Un fonds d'infrastructures répartit votre épargne sur un panier de services essentiels (énergie, transport, réseaux, numérique), dont une large part des revenus est contractualisée ou régulée. À partir de l'indice EDHEC infra300, cet outil montre cette répartition et la part de revenus sécurisés, sans projeter de rendement.
Un panier de services essentiels, pas un actif unique
Un fonds d'infrastructures ne finance pas une seule chose : il répartit votre épargne sur un panier d'actifs qui rendent un service essentiel. D'après l'indice EDHEC infra300, qui suit l'univers des infrastructures non cotées, le transport pèse de l'ordre de 26 %, l'énergie renouvelable 21,7 %, les réseaux 16,3 %, le reste se répartissant entre énergie et eau, production, social, numérique et services environnementaux.
Cet outil applique cette répartition à votre montant pour montrer, concrètement, sur quels secteurs votre épargne est déployée, là où un simple montant ne dit rien de ce qu'il finance.
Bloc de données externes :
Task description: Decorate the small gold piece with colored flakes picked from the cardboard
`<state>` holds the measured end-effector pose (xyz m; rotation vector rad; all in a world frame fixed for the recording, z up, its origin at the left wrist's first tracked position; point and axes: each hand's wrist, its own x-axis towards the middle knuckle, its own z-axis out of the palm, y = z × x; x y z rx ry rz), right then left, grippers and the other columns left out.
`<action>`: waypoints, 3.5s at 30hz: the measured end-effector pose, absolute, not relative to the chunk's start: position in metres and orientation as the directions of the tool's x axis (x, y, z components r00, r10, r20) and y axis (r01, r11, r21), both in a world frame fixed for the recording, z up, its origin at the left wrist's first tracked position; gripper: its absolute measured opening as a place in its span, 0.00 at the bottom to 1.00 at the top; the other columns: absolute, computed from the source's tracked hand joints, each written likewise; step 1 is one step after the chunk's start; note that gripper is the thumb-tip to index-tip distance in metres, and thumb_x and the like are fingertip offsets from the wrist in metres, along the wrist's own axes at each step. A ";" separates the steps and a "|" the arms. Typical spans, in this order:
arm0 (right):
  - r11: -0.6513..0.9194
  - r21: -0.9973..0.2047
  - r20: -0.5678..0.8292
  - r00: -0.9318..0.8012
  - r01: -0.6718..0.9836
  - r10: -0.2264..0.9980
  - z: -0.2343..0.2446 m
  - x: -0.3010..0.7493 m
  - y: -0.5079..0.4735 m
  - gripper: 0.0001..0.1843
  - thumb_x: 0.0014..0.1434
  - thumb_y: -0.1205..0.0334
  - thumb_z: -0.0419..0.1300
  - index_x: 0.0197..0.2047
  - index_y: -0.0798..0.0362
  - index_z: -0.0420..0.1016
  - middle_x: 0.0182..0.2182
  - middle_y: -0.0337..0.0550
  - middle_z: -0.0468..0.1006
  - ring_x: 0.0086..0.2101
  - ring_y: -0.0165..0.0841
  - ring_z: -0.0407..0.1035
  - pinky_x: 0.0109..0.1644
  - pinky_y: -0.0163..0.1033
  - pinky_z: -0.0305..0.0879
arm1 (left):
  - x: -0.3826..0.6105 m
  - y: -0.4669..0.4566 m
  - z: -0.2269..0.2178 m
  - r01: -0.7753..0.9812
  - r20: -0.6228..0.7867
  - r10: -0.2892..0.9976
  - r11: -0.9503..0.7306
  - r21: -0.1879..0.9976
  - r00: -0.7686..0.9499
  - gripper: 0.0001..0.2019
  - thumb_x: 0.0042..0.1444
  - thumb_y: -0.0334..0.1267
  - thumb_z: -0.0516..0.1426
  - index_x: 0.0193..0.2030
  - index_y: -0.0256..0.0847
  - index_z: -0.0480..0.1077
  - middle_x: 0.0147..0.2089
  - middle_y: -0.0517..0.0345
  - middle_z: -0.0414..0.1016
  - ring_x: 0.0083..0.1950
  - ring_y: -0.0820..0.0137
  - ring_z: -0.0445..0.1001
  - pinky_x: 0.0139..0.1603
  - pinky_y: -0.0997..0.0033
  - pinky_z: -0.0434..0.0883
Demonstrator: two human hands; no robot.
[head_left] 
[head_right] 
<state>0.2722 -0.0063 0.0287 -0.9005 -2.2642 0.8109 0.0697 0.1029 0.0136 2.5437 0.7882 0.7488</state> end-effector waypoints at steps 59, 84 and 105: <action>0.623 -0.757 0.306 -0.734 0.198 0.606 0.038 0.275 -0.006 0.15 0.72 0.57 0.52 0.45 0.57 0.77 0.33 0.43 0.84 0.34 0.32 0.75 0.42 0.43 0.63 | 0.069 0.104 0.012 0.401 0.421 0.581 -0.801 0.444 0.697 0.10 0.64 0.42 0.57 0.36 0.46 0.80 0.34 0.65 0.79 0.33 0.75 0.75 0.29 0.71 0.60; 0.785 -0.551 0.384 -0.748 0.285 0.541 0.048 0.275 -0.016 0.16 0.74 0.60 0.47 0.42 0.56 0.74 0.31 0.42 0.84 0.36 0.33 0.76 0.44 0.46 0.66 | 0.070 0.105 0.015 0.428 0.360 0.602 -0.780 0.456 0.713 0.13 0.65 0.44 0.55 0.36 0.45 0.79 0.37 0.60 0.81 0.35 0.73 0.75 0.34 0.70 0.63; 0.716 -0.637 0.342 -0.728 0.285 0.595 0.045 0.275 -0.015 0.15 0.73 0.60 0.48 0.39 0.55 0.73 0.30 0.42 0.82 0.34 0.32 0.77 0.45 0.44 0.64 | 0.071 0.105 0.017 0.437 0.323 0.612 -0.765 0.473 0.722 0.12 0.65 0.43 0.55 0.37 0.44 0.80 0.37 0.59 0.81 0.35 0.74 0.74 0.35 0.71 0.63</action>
Pourquoi on parle d'une classe défensive
La particularité des infrastructures tient à la nature de leurs revenus. Selon l'indice EDHEC infra300, près de la moitié des revenus sont contractualisés (49 %) et plus d'un quart régulés (27 %), soit environ les trois quarts sécurisés par des contrats de long terme ou des cadres réglementés. Le reste, environ 24 %, dépend du prix du marché.
C'est cette part élevée de revenus contractualisés ou régulés qui explique la volatilité plus faible que les actions cotées et le caractère défensif de la classe d'actifs. Elle n'élimine pas le risque, mais elle le distingue d'un placement purement exposé au marché.
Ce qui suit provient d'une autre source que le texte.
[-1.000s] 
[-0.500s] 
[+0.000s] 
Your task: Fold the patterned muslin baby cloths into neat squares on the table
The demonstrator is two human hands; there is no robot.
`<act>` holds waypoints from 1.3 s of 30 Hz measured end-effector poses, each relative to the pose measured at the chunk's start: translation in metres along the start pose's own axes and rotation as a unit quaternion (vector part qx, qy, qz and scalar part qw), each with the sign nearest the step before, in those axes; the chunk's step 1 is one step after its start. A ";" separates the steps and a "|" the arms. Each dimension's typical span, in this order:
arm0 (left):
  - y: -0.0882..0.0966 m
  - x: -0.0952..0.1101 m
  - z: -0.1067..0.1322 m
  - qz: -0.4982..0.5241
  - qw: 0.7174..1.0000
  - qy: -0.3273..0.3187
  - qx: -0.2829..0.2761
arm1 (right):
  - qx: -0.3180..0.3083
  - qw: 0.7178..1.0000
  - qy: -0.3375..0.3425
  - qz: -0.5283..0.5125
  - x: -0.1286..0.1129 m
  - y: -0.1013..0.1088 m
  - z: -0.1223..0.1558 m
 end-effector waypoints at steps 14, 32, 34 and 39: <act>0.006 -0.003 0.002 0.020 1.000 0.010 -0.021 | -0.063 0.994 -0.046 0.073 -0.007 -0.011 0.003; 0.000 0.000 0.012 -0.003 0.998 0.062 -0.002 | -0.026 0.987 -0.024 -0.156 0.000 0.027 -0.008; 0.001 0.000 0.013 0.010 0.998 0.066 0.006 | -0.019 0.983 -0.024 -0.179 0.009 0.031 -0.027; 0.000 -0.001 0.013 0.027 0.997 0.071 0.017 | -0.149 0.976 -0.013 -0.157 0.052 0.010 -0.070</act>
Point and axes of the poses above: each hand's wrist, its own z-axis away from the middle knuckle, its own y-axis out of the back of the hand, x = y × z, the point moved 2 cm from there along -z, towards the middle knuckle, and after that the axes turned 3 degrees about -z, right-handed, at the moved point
Ce que cet outil ne dit pas : le rendement et les risques
Cet outil montre une répartition et une structure de revenus, pas un rendement. Les fonds d'infrastructures visent de l'ordre de 4 à 7 % par an, mais ce n'est qu'une cible : les distributions ne sont pas garanties, le capital est exposé, l'horizon est long et la liquidité réduite. La diversification et la qualité du gérant atténuent le risque sans le supprimer.